Infância subversiva
a ruptura da heteronormatividade em Seis vezes Lucas, de Lygia Bojunga
DOI:
https://doi.org/10.59776/2357-8203.2026.7464Palavras-chave:
Seis vezes Lucas, Lygia Bojunga, violência, criançaResumo
Este trabalho analisa a obra Seis Vezes Lucas (1999), de Lygia Bojunga, destacando sua escrita transformadora que rompe com a ideia de uma literatura infantil idealizada e pedagógica. Em oposição à representação da criança como sujeito passivo e ingênuo, Bojunga constrói personagens infantis dotados de autonomia criativa e sensibilidade crítica diante dos conflitos do mundo adulto. A análise foca especialmente no ambiente caóide vivenciado por Lucas em sua relação com o pai, marcada por violências simbólicas e pela dominação masculina. Destacamos como, afetado pelo caos, o personagem estabelece uma zona de vizinhança entre o Devir-artista e o Devir-criança, conforme teorizado por Deleuze e Guattari (2012), encontrando fissuras no sistema patriarcal que tenta aprisioná-lo, desterritorializando a estrutura familiar hierárquica em que vive. A análise fundamenta-se ainda nas contribuições de Pierre Bourdieu (2002), acerca da violência simbólica e da dominação masculina, e em Chimamanda Adichie (2017), no que tange à construção de gênero e a urgência de uma educação feminista para crianças.
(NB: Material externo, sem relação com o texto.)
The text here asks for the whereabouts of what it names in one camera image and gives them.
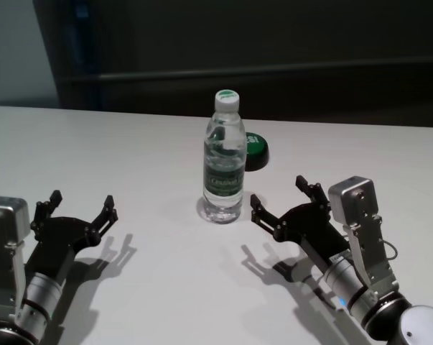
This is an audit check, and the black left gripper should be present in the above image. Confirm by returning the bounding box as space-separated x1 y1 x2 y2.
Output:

Conclui-se que Lucas representa uma infância marginalizada pela lógica heteronormativa e patriarcal, mas que resiste por meio da criação de um universo próprio, onde pode elaborar novas formas de ser e de existir enquanto menino. A narrativa de Bojunga, portanto, não só reconfigura o lugar da criança na literatura, como também propõe uma crítica social contundente ao mostrar a infância como potência criadora, capaz de subverter ordens estabelecidas e de reinventar afetos e territórios.